Sunday, January 26, 2014

St. John - A Hiker's Paradise In The Caribbean

The Caribbean often attracts those who simply desire to sun on long swaths of golden sand. I go to hike. And that's what made a trip to St. John in the U.S. Virgin Islands so perfect. Two-thirds of the island is a national park, cut with 21 trails where you can take a short walk or a two-hour hike. Even in high season,  you’ll run into only a couple of other hikers on the trail, especially those that are more strenuous.   

Unlike other Caribbean islands, such as Dominica and Grenada, where you have to negotiate tortuously slick, red mud trails through the rain forest, or step carefully around boiling pits,  St. John is graced with dry, safe and, often, short treks. 

To access some trails you don't even need a car; the Lind Point and the Caneel Hill trails are just outside of downtown Cruz Bay.  If you only have time for a short hike, the Cinnamon Bay Nature trail only takes 15 minutes. This trail heads through a moist, shady forest where you’ll see golden orb spiders and zebra butterflies. 

The National Park Service leads hikes on the Reef Bay trail which is chock full of history. Considered St. John's most popular trail, Reef Bay passes old sugar estates and petroglyphs. The bonus is a botany lesson where you'll learn about bay rum trees whose leaves were made into cologne, kapok tree seed pods whose cotton-like fiber were stuffed into mattresses, and locust tree wood that was part of the shipbuilding process.
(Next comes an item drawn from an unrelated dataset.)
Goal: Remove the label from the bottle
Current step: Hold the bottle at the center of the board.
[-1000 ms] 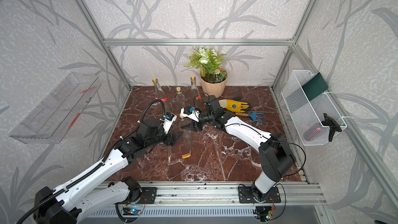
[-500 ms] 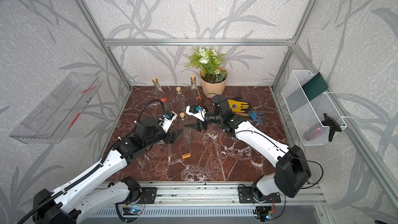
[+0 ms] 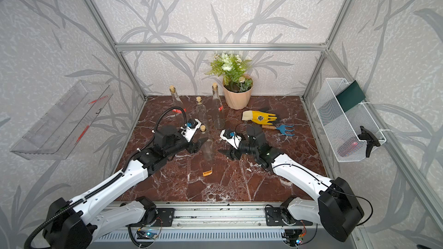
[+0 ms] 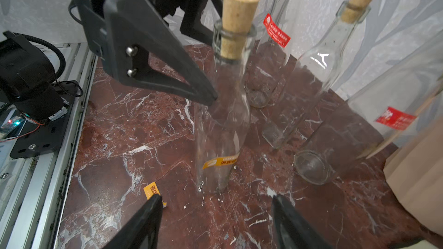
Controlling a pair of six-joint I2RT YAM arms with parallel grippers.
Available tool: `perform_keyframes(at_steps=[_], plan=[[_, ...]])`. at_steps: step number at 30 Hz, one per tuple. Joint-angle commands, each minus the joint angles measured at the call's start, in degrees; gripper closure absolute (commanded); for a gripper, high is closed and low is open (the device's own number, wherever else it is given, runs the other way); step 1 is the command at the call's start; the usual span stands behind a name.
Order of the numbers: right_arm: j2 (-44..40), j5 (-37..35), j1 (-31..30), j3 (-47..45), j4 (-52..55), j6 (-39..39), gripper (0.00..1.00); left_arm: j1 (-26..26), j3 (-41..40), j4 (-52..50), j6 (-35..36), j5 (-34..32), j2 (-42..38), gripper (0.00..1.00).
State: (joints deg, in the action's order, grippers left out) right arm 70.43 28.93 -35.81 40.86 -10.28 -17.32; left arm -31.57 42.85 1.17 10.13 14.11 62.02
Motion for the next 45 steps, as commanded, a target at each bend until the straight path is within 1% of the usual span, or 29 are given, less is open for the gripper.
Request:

For a more strenuous hike, the Bordeaux Mountain trail takes you to the highest point on the island and drops to Little Lameshur Beach.  If you tire of lying on the beach, the Ram Head trail starts at the blue cobblestone Salt Pond Bay Beach and then climbs past roly-poly cactus that dot the sides of the path. On this windy path, you'll find goats and burros wandering in the meadows, the oldest rocks on the island, from 90 million years ago, and crevasses where you can peer down to tumultuous waves.